I am completely distressed to report that I am in worse shape than when I started; the last pill I took was six nights ago and I’m still looking for an improvement in the new and additional pain symptoms that ultimately resulted. Although my arms have seemingly recovered, I am now experiencing more back pain than ever before, and in new locations. It has me rather scared about what I may have done to myself, though the dose of the drug was so low and the time period so short, I’m hoping that if these new symptoms are at all related to the drug (and not to the hugely increased stress in my life in the last week), then I can look forward to the pain backing off in the next few days. However, as of yet that has not happened, and the pain level is really getting in the way of normal life. I took a day and a half away from work this last week because of it, and I’m likely going to need some more time away tomorrow if I can get in for an appointment with my chiropractor in Eugene. I have decided that I need help to deal with this.
My advice to anyone trying the LDN approach is to be very watchful and mindful of what you’re doing. At the first sign of unpleasant side effects (which are supposed to be practically non-existent, but in my case was not so), critically evaluate what you might be doing with/to your body. LDN was not approved for many of the things it’s being used to treat. Be careful out there.
Indicators
I’ve previously written about my struggles with “fitting in.” This has been another one of those weeks, and especially one of those days, when I’ve re-engaged with that issue. I’m in a pretty much “glass-half-empty” kind of space tonight as I contemplate a few indicators of a life that’s not working all that well at the moment. So, here they are: how you might tell your life could be in better shape…
Losing a job that you’d had for nearly a decade. Being ignored, unappreciated and unceremoniously dismissed in the process.
Spending the best hours of every day on the downhill side of life working and looking for work. (Well, and writing the occasional blog entry.)
Worrying about health. Worrying about safety, security, and stability. Worrying about worrying to death.
Finding work that is merely temporary. Being treated like a temp.
Having (or at least taking) no time to stop and smell the roses. Having no time to produce art. Having no time to read a novel.

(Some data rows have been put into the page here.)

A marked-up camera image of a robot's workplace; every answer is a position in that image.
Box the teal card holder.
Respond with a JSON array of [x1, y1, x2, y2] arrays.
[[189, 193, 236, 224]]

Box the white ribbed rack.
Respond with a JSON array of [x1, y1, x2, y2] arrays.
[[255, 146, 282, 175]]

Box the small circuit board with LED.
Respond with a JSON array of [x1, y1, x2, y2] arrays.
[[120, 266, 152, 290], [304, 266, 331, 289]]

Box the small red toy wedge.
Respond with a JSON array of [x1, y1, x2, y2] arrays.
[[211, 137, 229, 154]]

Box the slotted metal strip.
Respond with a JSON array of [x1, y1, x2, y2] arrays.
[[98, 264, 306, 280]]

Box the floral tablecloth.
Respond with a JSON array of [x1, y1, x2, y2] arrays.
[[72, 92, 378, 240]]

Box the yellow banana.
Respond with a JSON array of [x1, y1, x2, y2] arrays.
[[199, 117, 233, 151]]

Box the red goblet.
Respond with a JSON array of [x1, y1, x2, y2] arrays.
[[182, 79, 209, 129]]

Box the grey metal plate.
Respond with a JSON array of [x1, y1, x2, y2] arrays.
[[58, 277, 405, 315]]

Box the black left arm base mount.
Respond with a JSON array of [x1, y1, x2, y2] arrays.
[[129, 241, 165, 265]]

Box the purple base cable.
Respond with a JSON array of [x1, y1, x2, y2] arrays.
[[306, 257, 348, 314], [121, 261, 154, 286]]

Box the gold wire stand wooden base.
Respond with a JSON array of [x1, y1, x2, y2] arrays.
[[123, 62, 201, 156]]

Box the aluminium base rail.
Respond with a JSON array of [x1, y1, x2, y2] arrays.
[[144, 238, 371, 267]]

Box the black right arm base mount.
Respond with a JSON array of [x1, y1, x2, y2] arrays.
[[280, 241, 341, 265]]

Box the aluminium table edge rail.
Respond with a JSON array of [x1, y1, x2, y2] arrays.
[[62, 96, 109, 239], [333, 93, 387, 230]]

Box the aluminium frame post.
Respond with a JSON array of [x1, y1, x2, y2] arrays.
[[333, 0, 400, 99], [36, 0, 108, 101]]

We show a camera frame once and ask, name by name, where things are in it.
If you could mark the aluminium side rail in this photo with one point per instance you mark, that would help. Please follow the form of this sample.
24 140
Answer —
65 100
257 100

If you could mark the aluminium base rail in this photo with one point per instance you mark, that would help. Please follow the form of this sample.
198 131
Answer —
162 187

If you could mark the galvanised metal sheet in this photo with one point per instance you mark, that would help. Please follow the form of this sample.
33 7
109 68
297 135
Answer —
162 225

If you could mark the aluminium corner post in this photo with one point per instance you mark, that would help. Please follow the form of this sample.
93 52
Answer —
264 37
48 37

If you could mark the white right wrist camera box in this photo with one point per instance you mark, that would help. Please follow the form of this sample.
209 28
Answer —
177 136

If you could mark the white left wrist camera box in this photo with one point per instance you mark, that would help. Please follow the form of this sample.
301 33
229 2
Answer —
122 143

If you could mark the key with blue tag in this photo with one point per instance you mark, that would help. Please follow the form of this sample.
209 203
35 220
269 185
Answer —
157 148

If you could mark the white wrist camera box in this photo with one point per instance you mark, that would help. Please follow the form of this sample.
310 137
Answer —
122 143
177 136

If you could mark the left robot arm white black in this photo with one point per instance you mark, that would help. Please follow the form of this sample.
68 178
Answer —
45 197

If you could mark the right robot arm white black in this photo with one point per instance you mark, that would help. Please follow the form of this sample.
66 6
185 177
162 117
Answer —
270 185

Barely enough energy to get out of bed, lots of times, just imagining the difficulty level of the day ahead.
Constant, chronic myofascial pain, accompanied frequently by headaches and symptoms of irritable bowel syndrome. Other strange aches, pains & afflictions and occasional infections.
Coming home after work and always finding that it’s another evening alone. And, consequently, anticipating that dying and death will also come very alone.
Spending part of every evening taking a hot bath, trying to soak away some of the pain. Easing into the hot water, being overwhelmed with hopelessness. Feeling, fighting, the inclination to sob.
Feeling the large part, of most every day, like a misfit.